**What you have to do:**
Whenever a line in the data below includes the string "segment", copy it out.

(Stored items from a collection)
++++++++++++++++++++
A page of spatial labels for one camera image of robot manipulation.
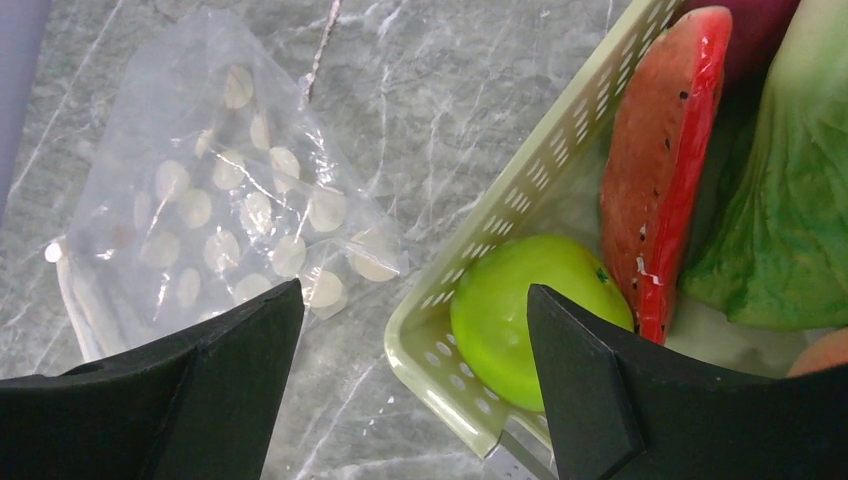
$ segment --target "watermelon slice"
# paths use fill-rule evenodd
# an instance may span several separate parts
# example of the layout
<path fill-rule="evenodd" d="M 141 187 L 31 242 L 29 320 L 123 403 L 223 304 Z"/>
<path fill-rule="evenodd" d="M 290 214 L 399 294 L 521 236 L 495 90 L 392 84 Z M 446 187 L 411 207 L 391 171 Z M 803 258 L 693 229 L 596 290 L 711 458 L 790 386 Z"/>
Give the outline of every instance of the watermelon slice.
<path fill-rule="evenodd" d="M 725 7 L 681 17 L 639 62 L 615 117 L 601 246 L 640 335 L 659 344 L 674 312 L 732 24 Z"/>

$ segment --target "gray marble surface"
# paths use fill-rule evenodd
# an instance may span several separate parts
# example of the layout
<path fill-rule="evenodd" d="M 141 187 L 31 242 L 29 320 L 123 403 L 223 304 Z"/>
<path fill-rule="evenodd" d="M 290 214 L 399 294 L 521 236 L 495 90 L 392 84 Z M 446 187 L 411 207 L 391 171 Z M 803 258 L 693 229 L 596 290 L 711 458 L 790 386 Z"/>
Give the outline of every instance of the gray marble surface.
<path fill-rule="evenodd" d="M 312 105 L 389 214 L 438 251 L 629 0 L 344 0 Z M 331 3 L 54 0 L 0 232 L 0 378 L 82 359 L 48 242 L 67 227 L 124 67 L 200 5 L 245 19 L 293 78 L 313 69 Z M 302 339 L 263 478 L 489 478 L 394 377 L 388 285 Z"/>

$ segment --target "green lettuce leaf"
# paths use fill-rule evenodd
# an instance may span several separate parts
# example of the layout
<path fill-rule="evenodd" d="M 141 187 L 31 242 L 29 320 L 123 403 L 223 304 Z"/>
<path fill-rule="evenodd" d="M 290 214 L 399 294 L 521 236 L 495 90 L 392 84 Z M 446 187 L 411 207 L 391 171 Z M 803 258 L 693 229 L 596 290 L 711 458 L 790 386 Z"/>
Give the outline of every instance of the green lettuce leaf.
<path fill-rule="evenodd" d="M 750 157 L 719 189 L 717 227 L 682 277 L 684 293 L 733 323 L 848 324 L 846 22 L 848 0 L 801 2 L 766 79 Z"/>

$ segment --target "plastic bag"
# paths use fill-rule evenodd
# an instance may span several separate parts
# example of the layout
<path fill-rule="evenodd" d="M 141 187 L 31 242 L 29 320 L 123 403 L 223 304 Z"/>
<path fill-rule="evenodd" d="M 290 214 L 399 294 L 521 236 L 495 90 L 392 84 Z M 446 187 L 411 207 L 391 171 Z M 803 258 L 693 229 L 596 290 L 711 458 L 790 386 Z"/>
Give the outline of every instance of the plastic bag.
<path fill-rule="evenodd" d="M 238 18 L 186 17 L 130 60 L 74 218 L 50 247 L 86 360 L 295 276 L 308 324 L 403 275 L 398 229 L 363 187 Z"/>

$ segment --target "green apple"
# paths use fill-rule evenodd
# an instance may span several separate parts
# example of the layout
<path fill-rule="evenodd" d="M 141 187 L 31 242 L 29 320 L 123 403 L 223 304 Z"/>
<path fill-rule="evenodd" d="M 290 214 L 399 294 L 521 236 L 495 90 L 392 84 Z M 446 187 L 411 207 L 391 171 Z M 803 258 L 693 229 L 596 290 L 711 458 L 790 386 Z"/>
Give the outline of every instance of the green apple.
<path fill-rule="evenodd" d="M 633 316 L 601 261 L 568 237 L 511 240 L 465 272 L 450 305 L 459 352 L 501 398 L 541 412 L 542 392 L 527 328 L 527 292 L 532 284 L 547 285 L 631 332 Z"/>

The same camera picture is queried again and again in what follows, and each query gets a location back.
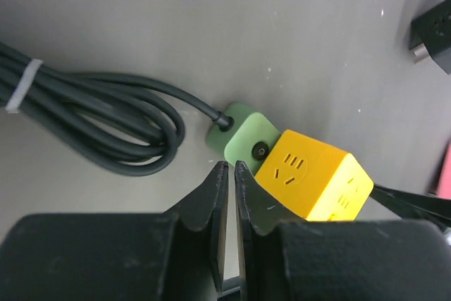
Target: yellow power strip
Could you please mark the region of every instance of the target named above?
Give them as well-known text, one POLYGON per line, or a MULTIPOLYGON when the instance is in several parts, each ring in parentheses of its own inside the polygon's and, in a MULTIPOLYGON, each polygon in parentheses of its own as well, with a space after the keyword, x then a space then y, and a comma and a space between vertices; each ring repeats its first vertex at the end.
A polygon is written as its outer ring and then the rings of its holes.
POLYGON ((308 221, 351 221, 373 181, 354 156, 286 130, 255 175, 259 184, 308 221))

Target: coiled cable
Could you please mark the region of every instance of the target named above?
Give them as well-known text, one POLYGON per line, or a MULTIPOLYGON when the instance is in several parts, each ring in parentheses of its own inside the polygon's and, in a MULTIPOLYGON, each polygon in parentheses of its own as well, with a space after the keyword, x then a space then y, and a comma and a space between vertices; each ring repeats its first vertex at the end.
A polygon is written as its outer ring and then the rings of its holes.
MULTIPOLYGON (((0 42, 2 106, 30 61, 0 42)), ((45 65, 37 71, 20 111, 95 164, 125 176, 148 176, 172 162, 185 138, 180 114, 150 90, 186 102, 223 131, 233 124, 231 117, 158 80, 119 73, 62 73, 45 65)))

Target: gray surface
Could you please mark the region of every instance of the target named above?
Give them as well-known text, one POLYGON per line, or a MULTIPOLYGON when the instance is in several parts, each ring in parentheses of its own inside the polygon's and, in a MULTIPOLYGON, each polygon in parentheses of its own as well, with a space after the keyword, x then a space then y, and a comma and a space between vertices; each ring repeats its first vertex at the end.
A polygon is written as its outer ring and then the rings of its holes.
MULTIPOLYGON (((423 192, 450 136, 451 78, 432 61, 414 65, 405 37, 439 1, 0 0, 0 40, 54 67, 152 75, 218 108, 251 104, 281 130, 351 151, 376 182, 423 192)), ((187 139, 149 178, 93 167, 25 117, 0 113, 0 234, 34 211, 171 206, 218 159, 204 144, 208 120, 176 107, 187 139)), ((389 216, 375 203, 361 213, 389 216)), ((228 227, 231 276, 234 212, 228 227)))

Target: green plug
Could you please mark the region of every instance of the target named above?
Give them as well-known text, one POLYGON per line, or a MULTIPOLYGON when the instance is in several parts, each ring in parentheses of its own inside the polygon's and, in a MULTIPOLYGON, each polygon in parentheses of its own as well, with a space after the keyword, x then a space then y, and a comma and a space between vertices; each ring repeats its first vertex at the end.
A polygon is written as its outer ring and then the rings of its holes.
POLYGON ((231 165, 241 160, 255 174, 273 149, 280 132, 260 112, 236 102, 224 112, 234 120, 226 132, 214 125, 206 135, 206 143, 231 165))

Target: socket holes
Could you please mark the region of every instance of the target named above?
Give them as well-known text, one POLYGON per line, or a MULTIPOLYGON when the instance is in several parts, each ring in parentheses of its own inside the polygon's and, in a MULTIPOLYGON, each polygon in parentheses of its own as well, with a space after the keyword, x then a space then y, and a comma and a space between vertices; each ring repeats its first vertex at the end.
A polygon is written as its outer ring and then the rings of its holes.
MULTIPOLYGON (((354 178, 352 178, 351 180, 349 180, 349 181, 347 182, 347 184, 350 185, 350 184, 352 183, 352 181, 354 181, 354 178)), ((355 184, 355 191, 356 191, 356 192, 359 191, 359 185, 358 185, 358 183, 355 184)))
POLYGON ((297 164, 296 169, 301 168, 303 162, 304 162, 304 160, 301 159, 301 161, 299 161, 299 163, 297 164))
POLYGON ((448 20, 451 20, 451 12, 444 14, 443 16, 438 17, 433 21, 434 26, 439 27, 442 24, 445 24, 448 20))
POLYGON ((349 199, 346 197, 346 195, 341 194, 340 199, 338 199, 338 203, 341 205, 341 207, 343 207, 344 209, 346 209, 347 205, 350 204, 349 199))
++++++++++++++++++++
**Task answer:**
$ segment --target "watermelon slice"
$ segment --target "gray marble surface"
$ segment --target "green lettuce leaf"
$ segment --target "plastic bag"
$ segment --target "green apple"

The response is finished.